## [Extracted data entries]
+ + +

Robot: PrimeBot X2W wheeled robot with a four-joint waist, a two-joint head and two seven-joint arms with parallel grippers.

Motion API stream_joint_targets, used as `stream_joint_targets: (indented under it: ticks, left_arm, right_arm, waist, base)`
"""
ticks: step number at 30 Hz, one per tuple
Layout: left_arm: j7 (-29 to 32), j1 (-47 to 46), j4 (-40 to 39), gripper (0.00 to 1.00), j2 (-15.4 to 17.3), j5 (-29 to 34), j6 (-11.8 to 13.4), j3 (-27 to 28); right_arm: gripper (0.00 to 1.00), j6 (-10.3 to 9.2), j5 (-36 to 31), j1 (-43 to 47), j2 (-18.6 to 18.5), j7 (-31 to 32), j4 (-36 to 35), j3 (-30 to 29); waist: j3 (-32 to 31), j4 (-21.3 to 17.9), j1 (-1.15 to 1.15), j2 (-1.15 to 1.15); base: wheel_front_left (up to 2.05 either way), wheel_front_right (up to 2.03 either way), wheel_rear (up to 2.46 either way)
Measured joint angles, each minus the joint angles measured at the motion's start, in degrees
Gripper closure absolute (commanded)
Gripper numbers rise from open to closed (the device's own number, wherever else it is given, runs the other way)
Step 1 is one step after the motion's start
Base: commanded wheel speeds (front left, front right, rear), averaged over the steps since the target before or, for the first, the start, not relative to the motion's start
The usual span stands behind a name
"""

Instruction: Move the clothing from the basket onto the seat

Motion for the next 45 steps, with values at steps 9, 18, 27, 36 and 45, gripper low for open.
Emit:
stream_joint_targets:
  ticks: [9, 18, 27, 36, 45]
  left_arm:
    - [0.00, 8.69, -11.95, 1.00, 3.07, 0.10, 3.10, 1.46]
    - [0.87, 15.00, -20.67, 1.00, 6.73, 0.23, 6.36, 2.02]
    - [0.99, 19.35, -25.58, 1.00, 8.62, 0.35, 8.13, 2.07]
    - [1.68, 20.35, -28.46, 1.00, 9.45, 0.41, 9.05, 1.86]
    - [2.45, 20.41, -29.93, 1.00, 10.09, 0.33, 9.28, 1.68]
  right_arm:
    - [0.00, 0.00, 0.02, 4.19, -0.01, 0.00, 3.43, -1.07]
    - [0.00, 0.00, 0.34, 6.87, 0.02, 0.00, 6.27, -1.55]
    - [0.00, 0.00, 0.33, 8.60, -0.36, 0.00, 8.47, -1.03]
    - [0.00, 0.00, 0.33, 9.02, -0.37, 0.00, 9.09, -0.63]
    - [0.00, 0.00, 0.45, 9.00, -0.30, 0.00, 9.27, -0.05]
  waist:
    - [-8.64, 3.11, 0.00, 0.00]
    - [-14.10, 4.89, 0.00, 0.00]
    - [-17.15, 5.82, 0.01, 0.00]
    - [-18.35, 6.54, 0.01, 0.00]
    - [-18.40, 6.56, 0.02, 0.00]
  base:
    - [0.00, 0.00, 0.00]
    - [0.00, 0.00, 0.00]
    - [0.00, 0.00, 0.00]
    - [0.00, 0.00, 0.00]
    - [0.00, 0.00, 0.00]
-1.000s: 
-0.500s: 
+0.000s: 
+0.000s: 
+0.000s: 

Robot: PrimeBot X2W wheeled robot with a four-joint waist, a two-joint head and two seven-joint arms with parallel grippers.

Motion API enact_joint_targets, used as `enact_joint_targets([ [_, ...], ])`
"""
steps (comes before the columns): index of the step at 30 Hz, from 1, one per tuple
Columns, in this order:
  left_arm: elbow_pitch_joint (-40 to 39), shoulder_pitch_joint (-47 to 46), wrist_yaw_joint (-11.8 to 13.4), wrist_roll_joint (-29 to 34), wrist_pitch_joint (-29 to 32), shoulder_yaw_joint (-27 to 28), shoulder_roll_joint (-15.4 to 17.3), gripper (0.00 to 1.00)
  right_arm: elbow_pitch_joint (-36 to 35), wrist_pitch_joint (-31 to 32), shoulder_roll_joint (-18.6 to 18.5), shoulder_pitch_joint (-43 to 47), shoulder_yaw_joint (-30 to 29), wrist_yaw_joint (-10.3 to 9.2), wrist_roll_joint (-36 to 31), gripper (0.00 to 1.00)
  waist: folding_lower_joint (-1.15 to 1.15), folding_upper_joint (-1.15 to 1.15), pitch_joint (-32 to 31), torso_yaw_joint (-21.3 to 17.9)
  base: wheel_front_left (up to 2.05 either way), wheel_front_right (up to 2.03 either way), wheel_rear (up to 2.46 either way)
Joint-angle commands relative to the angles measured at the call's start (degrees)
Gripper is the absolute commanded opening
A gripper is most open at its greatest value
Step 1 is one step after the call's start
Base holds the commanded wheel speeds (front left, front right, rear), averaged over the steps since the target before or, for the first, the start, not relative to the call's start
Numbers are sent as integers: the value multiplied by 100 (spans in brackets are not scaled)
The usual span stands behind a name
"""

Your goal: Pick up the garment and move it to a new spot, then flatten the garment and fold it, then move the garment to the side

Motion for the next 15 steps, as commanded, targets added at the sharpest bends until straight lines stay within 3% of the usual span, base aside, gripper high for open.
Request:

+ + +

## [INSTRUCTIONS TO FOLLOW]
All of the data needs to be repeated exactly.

## [RESPONSE]
Robot: PrimeBot X2W wheeled robot with a four-joint waist, a two-joint head and two seven-joint arms with parallel grippers.

Motion API stream_joint_targets, used as `stream_joint_targets: (indented under it: ticks, left_arm, right_arm, waist, base)`
"""
ticks: step number at 30 Hz, one per tuple
Layout: left_arm: j7 (-29 to 32), j1 (-47 to 46), j4 (-40 to 39), gripper (0.00 to 1.00), j2 (-15.4 to 17.3), j5 (-29 to 34), j6 (-11.8 to 13.4), j3 (-27 to 28); right_arm: gripper (0.00 to 1.00), j6 (-10.3 to 9.2), j5 (-36 to 31), j1 (-43 to 47), j2 (-18.6 to 18.5), j7 (-31 to 32), j4 (-36 to 35), j3 (-30 to 29); waist: j3 (-32 to 31), j4 (-21.3 to 17.9), j1 (-1.15 to 1.15), j2 (-1.15 to 1.15); base: wheel_front_left (up to 2.05 either way), wheel_front_right (up to 2.03 either way), wheel_rear (up to 2.46 either way)
Measured joint angles, each minus the joint angles measured at the motion's start, in degrees
Gripper closure absolute (commanded)
Gripper numbers rise from open to closed (the device's own number, wherever else it is given, runs the other way)
Step 1 is one step after the motion's start
Base: commanded wheel speeds (front left, front right, rear), averaged over the steps since the target before or, for the first, the start, not relative to the motion's start
The usual span stands behind a name
"""

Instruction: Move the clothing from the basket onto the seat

Motion for the next 45 steps, with values at steps 9, 18, 27, 36 and 45, gripper low for open.
Emit:
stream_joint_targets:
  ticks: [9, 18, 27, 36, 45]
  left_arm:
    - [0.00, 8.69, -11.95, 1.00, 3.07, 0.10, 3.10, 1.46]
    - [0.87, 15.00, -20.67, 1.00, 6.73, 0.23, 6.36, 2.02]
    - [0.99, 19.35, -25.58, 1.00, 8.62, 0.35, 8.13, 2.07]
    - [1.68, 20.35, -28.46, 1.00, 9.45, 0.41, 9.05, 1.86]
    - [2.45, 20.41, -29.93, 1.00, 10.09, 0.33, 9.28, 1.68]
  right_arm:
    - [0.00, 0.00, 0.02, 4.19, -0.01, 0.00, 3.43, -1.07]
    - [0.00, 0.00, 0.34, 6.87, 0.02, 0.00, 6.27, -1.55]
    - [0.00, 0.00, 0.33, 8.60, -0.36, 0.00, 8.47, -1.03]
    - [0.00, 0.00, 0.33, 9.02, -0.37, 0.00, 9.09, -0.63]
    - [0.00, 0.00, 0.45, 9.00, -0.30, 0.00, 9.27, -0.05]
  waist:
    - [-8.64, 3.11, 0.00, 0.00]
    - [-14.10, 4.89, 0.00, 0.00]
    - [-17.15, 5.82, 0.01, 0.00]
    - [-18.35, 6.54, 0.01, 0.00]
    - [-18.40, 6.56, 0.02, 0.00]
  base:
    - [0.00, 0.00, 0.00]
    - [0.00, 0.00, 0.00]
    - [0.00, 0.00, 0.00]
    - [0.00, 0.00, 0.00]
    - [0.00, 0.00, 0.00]
-1.000s: 
-0.500s: 
+0.000s: 
+0.000s: 
+0.000s: 

Robot: PrimeBot X2W wheeled robot with a four-joint waist, a two-joint head and two seven-joint arms with parallel grippers.

Motion API enact_joint_targets, used as `enact_joint_targets([ [_, ...], ])`
"""
steps (comes before the columns): index of the step at 30 Hz, from 1, one per tuple
Columns, in this order:
  left_arm: elbow_pitch_joint (-40 to 39), shoulder_pitch_joint (-47 to 46), wrist_yaw_joint (-11.8 to 13.4), wrist_roll_joint (-29 to 34), wrist_pitch_joint (-29 to 32), shoulder_yaw_joint (-27 to 28), shoulder_roll_joint (-15.4 to 17.3), gripper (0.00 to 1.00)
  right_arm: elbow_pitch_joint (-36 to 35), wrist_pitch_joint (-31 to 32), shoulder_roll_joint (-18.6 to 18.5), shoulder_pitch_joint (-43 to 47), shoulder_yaw_joint (-30 to 29), wrist_yaw_joint (-10.3 to 9.2), wrist_roll_joint (-36 to 31), gripper (0.00 to 1.00)
  waist: folding_lower_joint (-1.15 to 1.15), folding_upper_joint (-1.15 to 1.15), pitch_joint (-32 to 31), torso_yaw_joint (-21.3 to 17.9)
  base: wheel_front_left (up to 2.05 either way), wheel_front_right (up to 2.03 either way), wheel_rear (up to 2.46 either way)
Joint-angle commands relative to the angles measured at the call's start (degrees)
Gripper is the absolute commanded opening
A gripper is most open at its greatest value
Step 1 is one step after the call's start
Base holds the commanded wheel speeds (front left, front right, rear), averaged over the steps since the target before or, for the first, the start, not relative to the call's start
Numbers are sent as integers: the value multiplied by 100 (spans in brackets are not scaled)
The usual span stands behind a name
"""

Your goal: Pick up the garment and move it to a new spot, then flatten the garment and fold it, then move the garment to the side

Motion for the next 15 steps, as commanded, targets added at the sharpest bends until straight lines stay within 3% of the usual span, base aside, gripper high for open.
Request:

This finishes the answer to the exercise.